● What to produce
Start to finish, return the listing below exactly, pictures excluded.

● Given information
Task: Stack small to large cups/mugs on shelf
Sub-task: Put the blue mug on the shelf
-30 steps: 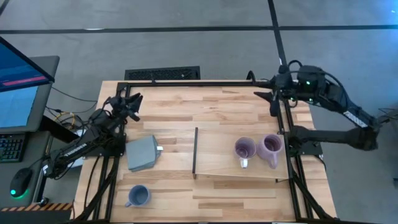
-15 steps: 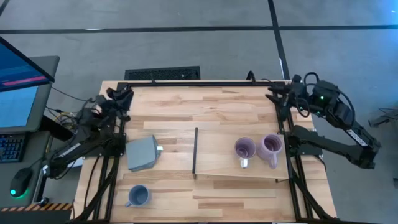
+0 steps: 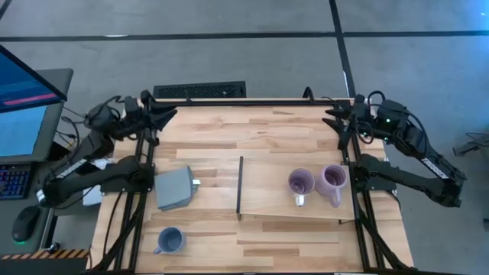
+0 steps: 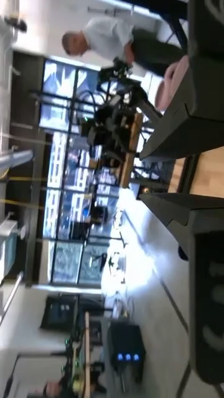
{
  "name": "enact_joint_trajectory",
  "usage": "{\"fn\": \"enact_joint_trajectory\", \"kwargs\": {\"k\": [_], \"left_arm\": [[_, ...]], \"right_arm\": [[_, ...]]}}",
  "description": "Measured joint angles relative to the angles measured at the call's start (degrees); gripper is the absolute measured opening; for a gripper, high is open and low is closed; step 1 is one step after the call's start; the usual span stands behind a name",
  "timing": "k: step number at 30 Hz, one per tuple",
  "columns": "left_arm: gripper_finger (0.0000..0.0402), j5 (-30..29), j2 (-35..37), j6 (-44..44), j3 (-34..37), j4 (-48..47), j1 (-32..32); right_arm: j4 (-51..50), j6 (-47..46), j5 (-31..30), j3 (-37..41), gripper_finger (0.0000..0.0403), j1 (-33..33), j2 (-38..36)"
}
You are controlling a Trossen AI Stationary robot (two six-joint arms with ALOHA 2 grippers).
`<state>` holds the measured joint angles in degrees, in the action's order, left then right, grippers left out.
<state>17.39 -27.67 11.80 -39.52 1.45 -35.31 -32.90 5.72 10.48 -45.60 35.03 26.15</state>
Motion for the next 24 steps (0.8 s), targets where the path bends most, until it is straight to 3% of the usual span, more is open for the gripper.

● Output for this task
Task: Stack small to large cups/mugs on shelf
Sub-task: Put the blue mug on the shelf
-30 steps: 
-15 steps: 
+0 steps: 
+0 steps: 
{
  "name": "enact_joint_trajectory",
  "usage": "{\"fn\": \"enact_joint_trajectory\", \"kwargs\": {\"k\": [_], \"left_arm\": [[_, ...]], \"right_arm\": [[_, ...]]}}",
  "description": "Measured joint angles relative to the angles measured at the call's start (degrees); gripper is the absolute measured opening; for a gripper, high is open and low is closed; step 1 is one step after the call's start; the usual span stands behind a name",
  "timing": "k: step number at 30 Hz, one per tuple",
  "columns": "left_arm: gripper_finger (0.0000..0.0402), j5 (-30..29), j2 (-35..37), j6 (-44..44), j3 (-34..37), j4 (-48..47), j1 (-32..32); right_arm: j4 (-51..50), j6 (-47..46), j5 (-31..30), j3 (-37..41), gripper_finger (0.0000..0.0403), j1 (-33..33), j2 (-38..36)"
}
You are controlling a Trossen AI Stationary robot (two six-joint arms with ALOHA 2 grippers).
`<state>` holds the measured joint angles in degrees, in the action's order, left then right, grippers left out.
<state>17.39 -27.67 11.80 -39.52 1.45 -35.31 -32.90 5.72 10.48 -45.60 35.03 26.15</state>
Motion for the next 24 steps (0.8 s), targets where the path bends most, until it is straight to 3% of the usual span, more is open for the gripper.

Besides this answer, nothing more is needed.